> HOW TO COMPLETE THIS TASK
Every line from the one with "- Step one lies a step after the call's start" through the final line of the data below goes in the answer, copied exactly. Pictures do not.

> DATASET EXCERPT
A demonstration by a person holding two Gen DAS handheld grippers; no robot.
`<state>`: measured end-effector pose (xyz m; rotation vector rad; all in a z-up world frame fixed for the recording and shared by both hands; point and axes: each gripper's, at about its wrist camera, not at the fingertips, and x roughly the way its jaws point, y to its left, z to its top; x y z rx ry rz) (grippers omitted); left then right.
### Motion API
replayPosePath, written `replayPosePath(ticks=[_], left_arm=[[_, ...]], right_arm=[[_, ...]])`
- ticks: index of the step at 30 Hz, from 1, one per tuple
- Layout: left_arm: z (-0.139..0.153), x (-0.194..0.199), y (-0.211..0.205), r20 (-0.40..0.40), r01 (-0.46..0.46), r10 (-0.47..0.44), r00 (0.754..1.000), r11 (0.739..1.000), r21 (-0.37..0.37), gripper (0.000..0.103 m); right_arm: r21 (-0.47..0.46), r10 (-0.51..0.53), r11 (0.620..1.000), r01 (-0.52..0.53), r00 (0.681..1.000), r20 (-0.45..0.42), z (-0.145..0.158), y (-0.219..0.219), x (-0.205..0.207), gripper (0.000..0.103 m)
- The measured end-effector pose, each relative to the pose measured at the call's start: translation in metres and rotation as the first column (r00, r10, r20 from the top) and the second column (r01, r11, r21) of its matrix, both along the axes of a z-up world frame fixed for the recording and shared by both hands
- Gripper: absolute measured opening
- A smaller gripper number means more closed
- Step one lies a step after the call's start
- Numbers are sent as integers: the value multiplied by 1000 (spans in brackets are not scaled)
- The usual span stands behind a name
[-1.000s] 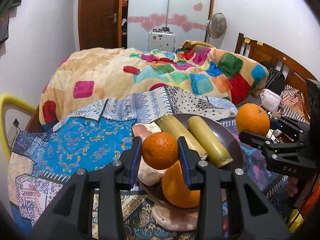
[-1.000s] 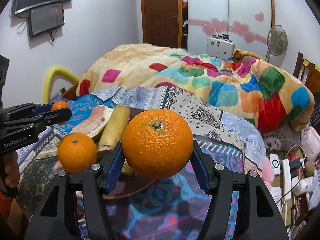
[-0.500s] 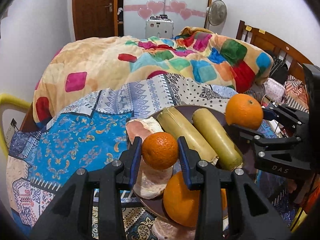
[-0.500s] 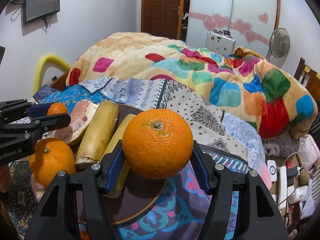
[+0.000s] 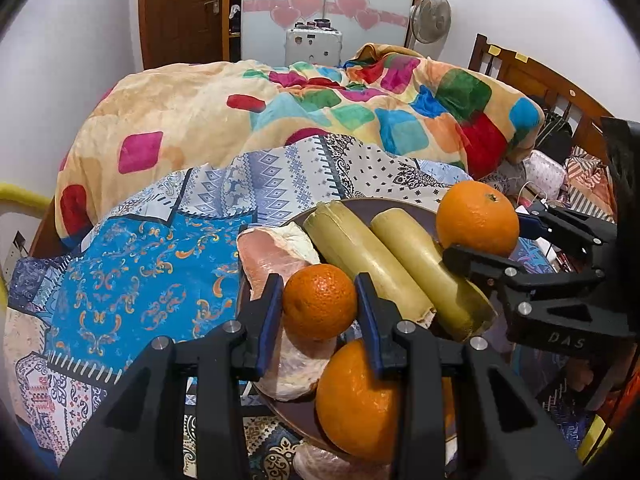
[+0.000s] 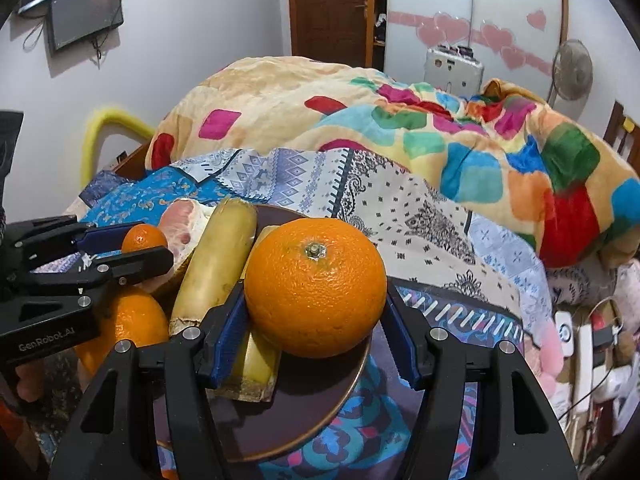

> SOLUTION BELOW
- Step one lies a step after the call's start
- Numbers are sent as integers: the value multiplied by 1000 (spans in brackets are not scaled)
- The usual span stands behind a name
[-1.000s] 
[-1.000s] 
[-0.500s] 
[-0.500s] 
[+0.000s] 
[+0.000s] 

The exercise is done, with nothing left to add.